Repeat exactly the lines from the start of the entries below through the line containing "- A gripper". Omit the rest.

Records for this exercise »
§

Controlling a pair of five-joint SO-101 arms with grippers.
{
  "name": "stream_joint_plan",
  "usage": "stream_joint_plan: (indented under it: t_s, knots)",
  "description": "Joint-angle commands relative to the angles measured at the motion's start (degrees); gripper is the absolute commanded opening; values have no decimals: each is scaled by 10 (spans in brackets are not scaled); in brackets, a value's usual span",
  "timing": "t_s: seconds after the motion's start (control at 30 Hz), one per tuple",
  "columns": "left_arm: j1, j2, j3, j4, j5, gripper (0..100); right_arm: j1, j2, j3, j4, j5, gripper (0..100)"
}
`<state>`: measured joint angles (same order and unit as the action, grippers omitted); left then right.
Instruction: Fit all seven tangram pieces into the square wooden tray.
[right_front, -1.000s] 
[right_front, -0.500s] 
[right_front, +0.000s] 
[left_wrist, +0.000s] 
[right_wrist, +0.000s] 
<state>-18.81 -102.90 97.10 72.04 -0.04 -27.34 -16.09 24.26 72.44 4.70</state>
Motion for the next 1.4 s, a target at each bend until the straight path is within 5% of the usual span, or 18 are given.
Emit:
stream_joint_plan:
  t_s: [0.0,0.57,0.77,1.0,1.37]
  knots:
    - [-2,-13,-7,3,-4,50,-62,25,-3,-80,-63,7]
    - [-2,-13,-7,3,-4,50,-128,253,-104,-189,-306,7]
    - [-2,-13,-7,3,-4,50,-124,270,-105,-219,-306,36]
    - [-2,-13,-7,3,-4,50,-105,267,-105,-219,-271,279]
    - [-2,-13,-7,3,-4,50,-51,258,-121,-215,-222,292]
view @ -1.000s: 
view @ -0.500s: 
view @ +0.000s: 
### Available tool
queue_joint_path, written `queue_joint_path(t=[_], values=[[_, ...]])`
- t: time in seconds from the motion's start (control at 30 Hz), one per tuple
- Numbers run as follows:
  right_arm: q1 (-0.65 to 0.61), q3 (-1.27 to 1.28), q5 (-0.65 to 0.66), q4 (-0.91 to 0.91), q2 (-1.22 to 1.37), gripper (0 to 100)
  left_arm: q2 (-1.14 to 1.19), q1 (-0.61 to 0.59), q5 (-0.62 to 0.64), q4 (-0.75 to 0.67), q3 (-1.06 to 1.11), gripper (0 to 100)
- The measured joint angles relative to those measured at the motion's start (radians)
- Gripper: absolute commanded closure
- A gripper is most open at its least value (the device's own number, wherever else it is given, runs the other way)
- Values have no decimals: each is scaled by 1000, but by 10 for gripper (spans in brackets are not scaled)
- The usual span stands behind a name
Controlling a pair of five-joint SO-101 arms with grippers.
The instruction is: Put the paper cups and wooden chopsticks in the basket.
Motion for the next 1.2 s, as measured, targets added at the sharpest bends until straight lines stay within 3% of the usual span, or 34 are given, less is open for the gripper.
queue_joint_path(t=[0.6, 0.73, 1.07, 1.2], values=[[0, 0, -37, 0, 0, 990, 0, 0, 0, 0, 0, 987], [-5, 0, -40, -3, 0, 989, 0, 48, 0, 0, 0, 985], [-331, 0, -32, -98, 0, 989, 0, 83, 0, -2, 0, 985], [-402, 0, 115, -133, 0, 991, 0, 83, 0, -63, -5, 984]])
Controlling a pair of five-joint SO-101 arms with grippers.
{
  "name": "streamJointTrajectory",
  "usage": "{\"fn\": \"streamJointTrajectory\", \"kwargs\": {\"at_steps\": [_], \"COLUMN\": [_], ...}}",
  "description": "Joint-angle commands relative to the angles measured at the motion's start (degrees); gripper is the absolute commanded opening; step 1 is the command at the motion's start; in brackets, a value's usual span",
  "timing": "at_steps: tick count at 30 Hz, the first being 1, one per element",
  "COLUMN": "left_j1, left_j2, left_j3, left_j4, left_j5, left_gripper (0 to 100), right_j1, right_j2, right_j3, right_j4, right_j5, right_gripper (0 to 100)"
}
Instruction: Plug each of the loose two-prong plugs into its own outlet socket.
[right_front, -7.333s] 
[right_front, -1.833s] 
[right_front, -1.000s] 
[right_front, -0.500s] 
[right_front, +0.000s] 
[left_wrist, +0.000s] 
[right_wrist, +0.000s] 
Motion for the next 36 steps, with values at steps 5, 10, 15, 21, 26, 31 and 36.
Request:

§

Written reply »
Controlling a pair of five-joint SO-101 arms with grippers.
{
  "name": "stream_joint_plan",
  "usage": "stream_joint_plan: (indented under it: t_s, knots)",
  "description": "Joint-angle commands relative to the angles measured at the motion's start (degrees); gripper is the absolute commanded opening; values have no decimals: each is scaled by 10 (spans in brackets are not scaled); in brackets, a value's usual span",
  "timing": "t_s: seconds after the motion's start (control at 30 Hz), one per tuple",
  "columns": "left_arm: j1, j2, j3, j4, j5, gripper (0..100); right_arm: j1, j2, j3, j4, j5, gripper (0..100)"
}
`<state>`: measured joint angles (same order and unit as the action, grippers omitted); left then right.
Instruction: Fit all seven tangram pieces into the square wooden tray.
[right_front, -1.000s] 
[right_front, -0.500s] 
[right_front, +0.000s] 
[left_wrist, +0.000s] 
[right_wrist, +0.000s] 
<state>-18.81 -102.90 97.10 72.04 -0.04 -27.34 -16.09 24.26 72.44 4.70</state>
Motion for the next 1.4 s, a target at each bend until the straight path is within 5% of the usual span, or 18 are given.
Emit:
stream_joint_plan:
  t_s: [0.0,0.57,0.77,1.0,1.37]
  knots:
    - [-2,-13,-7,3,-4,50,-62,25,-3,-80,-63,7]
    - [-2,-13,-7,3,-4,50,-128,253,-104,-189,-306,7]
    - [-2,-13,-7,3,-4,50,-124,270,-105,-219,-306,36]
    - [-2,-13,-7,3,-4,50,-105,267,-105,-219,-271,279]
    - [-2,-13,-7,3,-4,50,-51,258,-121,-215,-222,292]
view @ -1.000s: 
view @ -0.500s: 
view @ +0.000s: 
### Available tool
queue_joint_path, written `queue_joint_path(t=[_], values=[[_, ...]])`
- t: time in seconds from the motion's start (control at 30 Hz), one per tuple
- Numbers run as follows:
  right_arm: q1 (-0.65 to 0.61), q3 (-1.27 to 1.28), q5 (-0.65 to 0.66), q4 (-0.91 to 0.91), q2 (-1.22 to 1.37), gripper (0 to 100)
  left_arm: q2 (-1.14 to 1.19), q1 (-0.61 to 0.59), q5 (-0.62 to 0.64), q4 (-0.75 to 0.67), q3 (-1.06 to 1.11), gripper (0 to 100)
- The measured joint angles relative to those measured at the motion's start (radians)
- Gripper: absolute commanded closure
- A gripper is most open at its least value (the device's own number, wherever else it is given, runs the other way)

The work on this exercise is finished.